Science becomes a meaningless and unnecessary activity since the atheist will allow that the explanations that we currently do have for things are no more necessary, adequate or, indeed, explanatory than merely calling things “brute facts” without need of explanation.
The atheist is going to tell you that sure, on earth everything we see here does have a cause (except perhaps for some events in the subatomic quantum world and for spooky action at a distance, which I will have to expand on later). But he will say that although everything on earth has a cause it is not clear that the universe as a whole had to have a cause or a sufficient reason to exist. By assuming that it does, you are assuming the existence of a Creator and a Creation, so in effect you are assuming what you want to prove.
 
The atheist is going to tell you that sure, on earth everything we see here does have a cause (except perhaps for some events in the subatomic quantum world and for spooky action at a distance, which I will have to expand on later). But he will say that although everything on earth has a cause it is not clear that the universe as a whole had to have a cause or a sufficient reason to exist. By assuming that it does, you are assuming the existence of a Creator and a Creation, so in effect you are assuming what you want to prove.

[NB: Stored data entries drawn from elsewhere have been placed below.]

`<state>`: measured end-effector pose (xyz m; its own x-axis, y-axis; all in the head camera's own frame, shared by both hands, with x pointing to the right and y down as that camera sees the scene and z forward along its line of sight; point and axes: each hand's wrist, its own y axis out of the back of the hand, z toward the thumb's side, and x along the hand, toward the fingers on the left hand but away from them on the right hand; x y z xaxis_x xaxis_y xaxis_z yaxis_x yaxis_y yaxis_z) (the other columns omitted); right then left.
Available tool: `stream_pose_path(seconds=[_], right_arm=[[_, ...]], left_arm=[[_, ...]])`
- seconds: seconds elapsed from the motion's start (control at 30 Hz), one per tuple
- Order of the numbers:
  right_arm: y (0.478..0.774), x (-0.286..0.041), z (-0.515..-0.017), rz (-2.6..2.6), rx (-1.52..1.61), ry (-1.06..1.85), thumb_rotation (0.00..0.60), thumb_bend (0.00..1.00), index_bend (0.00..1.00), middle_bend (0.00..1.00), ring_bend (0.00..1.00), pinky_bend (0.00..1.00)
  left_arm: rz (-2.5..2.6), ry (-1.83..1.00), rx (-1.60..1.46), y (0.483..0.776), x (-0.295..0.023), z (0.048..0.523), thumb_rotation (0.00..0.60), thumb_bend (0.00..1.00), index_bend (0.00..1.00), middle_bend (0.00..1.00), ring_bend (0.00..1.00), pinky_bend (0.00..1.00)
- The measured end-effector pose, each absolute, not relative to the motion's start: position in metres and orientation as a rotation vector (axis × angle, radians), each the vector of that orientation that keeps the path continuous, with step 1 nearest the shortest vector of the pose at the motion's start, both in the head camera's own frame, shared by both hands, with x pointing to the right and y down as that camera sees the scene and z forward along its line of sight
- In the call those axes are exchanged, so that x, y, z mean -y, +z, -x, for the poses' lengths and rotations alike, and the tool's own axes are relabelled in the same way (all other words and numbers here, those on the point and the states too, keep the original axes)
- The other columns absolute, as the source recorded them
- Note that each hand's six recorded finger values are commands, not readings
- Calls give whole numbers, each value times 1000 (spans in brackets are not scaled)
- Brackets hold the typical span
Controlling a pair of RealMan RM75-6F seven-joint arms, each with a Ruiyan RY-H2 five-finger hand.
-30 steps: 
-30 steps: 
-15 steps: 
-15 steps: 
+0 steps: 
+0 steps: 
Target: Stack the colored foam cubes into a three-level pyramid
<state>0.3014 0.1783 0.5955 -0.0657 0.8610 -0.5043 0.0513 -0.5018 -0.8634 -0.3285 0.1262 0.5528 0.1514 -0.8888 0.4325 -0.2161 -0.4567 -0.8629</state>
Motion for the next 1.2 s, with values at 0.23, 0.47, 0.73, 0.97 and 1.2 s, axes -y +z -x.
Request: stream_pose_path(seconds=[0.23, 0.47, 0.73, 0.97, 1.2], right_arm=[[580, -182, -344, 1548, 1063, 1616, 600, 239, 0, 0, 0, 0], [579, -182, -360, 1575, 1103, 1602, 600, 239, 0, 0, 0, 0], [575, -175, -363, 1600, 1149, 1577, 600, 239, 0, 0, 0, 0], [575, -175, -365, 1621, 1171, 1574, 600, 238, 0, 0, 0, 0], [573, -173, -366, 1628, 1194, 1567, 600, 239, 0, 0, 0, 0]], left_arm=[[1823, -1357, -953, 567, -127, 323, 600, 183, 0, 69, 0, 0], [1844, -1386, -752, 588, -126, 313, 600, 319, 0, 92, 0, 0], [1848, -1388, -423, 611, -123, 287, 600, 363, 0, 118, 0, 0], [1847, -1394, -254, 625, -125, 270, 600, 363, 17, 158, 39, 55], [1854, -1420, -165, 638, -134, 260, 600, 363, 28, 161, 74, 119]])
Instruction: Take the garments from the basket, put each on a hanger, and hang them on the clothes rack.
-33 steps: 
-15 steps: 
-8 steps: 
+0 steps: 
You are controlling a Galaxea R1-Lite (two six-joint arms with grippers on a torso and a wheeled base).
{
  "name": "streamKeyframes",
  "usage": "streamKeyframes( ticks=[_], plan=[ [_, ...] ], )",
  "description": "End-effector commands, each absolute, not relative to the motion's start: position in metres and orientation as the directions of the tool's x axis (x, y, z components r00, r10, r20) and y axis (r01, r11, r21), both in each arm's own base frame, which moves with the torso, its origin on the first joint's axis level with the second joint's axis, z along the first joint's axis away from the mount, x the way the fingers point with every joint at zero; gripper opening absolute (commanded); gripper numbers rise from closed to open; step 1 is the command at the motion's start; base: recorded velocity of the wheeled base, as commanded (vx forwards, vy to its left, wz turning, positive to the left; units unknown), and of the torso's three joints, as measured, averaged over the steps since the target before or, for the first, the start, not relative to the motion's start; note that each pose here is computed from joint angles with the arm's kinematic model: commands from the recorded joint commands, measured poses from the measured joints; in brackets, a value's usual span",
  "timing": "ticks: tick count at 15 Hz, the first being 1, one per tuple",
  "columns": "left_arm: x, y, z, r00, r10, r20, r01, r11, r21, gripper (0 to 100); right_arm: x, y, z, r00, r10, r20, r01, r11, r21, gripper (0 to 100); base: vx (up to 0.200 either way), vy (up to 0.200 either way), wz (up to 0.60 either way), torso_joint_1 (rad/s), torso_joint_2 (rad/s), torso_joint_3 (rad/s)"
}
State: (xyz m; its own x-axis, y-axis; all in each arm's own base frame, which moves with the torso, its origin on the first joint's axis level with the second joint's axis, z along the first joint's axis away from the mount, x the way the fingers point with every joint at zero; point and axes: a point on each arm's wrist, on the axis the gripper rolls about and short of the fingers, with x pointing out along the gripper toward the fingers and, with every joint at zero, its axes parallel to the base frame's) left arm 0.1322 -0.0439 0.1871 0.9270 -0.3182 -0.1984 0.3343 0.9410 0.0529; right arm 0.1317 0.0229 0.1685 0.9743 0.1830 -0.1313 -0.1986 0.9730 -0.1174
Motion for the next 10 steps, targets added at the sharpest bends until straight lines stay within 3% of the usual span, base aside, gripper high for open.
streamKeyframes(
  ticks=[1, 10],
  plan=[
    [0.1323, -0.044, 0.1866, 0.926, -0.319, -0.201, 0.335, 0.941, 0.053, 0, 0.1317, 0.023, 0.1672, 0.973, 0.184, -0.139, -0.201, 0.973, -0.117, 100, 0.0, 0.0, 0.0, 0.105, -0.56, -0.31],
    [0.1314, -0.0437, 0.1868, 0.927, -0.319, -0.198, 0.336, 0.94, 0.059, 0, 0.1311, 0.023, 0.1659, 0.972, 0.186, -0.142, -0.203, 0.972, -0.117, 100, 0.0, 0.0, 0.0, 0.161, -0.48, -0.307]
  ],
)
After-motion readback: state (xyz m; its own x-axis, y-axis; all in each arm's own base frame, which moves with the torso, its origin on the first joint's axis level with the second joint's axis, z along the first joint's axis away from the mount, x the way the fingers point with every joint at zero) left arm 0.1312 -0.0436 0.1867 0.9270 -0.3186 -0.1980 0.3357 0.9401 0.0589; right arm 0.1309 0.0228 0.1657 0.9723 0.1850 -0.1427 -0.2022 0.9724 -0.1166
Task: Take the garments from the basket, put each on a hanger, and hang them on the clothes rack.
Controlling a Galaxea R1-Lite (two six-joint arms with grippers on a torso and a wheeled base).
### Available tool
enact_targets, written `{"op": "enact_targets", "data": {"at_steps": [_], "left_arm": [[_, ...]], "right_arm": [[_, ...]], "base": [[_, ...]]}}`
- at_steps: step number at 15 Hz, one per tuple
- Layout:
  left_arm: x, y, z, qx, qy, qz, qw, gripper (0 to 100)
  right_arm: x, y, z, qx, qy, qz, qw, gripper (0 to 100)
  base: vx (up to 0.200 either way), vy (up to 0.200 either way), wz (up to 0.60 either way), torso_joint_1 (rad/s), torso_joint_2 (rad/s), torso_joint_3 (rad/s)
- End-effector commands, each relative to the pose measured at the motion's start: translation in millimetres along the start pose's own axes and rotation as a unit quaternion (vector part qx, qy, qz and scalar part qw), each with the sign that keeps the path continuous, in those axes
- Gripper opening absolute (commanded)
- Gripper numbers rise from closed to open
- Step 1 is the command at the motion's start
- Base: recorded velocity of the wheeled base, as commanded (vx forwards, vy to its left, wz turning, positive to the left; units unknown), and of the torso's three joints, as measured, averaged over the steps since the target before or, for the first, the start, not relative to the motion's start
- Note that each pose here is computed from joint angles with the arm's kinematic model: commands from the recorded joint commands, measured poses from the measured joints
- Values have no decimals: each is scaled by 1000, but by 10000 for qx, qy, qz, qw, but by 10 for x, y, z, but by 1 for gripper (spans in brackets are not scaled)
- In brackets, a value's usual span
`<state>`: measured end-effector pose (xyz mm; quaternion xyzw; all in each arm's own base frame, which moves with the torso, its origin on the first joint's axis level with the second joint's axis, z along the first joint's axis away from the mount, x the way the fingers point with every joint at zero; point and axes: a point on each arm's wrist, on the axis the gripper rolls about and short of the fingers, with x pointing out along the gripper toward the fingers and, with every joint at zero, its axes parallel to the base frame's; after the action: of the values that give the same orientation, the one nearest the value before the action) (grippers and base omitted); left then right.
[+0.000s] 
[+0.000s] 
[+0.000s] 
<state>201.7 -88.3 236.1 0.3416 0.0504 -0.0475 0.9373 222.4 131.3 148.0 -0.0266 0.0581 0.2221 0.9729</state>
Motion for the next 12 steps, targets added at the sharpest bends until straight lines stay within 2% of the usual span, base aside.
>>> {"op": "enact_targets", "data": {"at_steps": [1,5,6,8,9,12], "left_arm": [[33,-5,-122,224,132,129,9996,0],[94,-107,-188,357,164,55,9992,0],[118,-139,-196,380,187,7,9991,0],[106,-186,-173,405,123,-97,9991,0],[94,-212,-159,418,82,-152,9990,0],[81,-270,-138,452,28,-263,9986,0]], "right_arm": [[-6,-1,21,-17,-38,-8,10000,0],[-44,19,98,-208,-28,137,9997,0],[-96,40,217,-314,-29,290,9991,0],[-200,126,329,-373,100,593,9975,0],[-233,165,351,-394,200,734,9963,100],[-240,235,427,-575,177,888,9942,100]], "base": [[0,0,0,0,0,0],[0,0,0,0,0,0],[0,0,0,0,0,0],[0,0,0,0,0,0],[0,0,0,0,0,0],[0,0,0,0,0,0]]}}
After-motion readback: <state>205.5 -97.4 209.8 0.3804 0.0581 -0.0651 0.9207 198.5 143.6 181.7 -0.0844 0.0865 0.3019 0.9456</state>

Do any of these explanations make any difference in a person’s life.

Where does one place love in these systems? Without it, one will never be happy.

Being a loving person is very difficult, impossible actually, without some way of connecting with what is love.
One may perhaps do so imagining the subatomic or the macrocosm of interstellar space,
by entering into the mystery that is creation,
thereby leading one to contemplate He from whence it comes.